> _Work request_: Copy exactly the stretch of data below from the line with "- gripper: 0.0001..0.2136" through the line with "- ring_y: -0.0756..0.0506", including both of those lines.

> _Material provided_:
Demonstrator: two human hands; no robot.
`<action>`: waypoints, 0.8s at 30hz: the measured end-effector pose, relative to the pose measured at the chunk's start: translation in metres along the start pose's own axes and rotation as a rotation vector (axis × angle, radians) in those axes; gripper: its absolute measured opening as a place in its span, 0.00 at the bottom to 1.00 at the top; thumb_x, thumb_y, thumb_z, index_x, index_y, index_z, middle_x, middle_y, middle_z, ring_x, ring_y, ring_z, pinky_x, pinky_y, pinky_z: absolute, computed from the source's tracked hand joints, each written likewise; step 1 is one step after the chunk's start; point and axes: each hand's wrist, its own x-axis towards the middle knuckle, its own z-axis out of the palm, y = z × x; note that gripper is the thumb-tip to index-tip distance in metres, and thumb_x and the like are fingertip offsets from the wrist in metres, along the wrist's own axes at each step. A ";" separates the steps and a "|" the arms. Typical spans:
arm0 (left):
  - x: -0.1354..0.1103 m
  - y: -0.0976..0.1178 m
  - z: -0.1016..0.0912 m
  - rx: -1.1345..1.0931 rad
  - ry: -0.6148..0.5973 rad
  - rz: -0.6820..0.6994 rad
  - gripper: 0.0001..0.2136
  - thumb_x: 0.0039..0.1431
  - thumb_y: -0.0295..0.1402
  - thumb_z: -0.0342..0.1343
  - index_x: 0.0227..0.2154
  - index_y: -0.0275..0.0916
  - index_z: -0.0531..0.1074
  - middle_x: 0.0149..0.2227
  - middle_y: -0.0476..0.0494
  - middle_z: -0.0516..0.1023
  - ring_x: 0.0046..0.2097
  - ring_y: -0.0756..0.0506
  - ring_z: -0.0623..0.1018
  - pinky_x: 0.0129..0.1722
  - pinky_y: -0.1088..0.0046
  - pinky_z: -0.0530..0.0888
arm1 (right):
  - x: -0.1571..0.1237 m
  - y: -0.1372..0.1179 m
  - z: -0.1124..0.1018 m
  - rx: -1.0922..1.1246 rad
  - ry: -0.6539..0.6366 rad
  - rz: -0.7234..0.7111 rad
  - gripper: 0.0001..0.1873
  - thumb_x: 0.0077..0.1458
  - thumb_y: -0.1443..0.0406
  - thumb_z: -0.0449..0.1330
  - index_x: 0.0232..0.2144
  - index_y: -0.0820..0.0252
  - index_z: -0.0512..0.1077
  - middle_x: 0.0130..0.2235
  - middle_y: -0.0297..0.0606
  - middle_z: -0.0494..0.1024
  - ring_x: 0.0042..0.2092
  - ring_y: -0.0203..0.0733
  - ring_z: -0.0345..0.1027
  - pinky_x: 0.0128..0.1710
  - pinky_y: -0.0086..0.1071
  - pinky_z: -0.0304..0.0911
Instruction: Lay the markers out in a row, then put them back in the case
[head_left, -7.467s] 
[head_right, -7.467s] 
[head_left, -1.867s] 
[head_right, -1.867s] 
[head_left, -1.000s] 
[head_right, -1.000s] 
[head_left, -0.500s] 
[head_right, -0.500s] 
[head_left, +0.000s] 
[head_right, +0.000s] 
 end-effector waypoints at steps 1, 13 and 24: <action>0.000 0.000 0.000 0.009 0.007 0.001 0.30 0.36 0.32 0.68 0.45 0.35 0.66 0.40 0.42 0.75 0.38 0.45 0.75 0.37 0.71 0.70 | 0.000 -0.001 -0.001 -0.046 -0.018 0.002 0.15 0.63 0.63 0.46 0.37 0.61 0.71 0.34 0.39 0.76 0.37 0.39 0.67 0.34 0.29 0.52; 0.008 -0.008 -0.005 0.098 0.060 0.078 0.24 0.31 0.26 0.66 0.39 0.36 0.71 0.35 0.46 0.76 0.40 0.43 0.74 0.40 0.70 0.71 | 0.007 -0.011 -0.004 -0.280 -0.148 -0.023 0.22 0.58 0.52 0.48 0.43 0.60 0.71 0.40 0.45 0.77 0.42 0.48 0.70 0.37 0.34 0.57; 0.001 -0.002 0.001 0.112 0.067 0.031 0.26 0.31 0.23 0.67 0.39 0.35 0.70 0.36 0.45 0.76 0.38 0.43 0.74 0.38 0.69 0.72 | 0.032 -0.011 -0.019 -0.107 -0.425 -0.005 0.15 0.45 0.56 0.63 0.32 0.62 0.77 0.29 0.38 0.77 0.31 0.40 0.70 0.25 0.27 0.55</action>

> _Answer area_:
  - gripper: 0.0001..0.2136
  - thumb_x: 0.0039..0.1431
  - thumb_y: -0.0295..0.1402
  - thumb_z: -0.0342..0.1343
  - index_x: 0.0227..0.2154
  - index_y: -0.0275..0.0916
  - index_z: -0.0531..0.1074
  - middle_x: 0.0149..0.2227
  - middle_y: -0.0476..0.0494
  - middle_z: -0.0516..0.1023
  - ring_x: 0.0046..0.2097
  - ring_y: -0.0756..0.0506

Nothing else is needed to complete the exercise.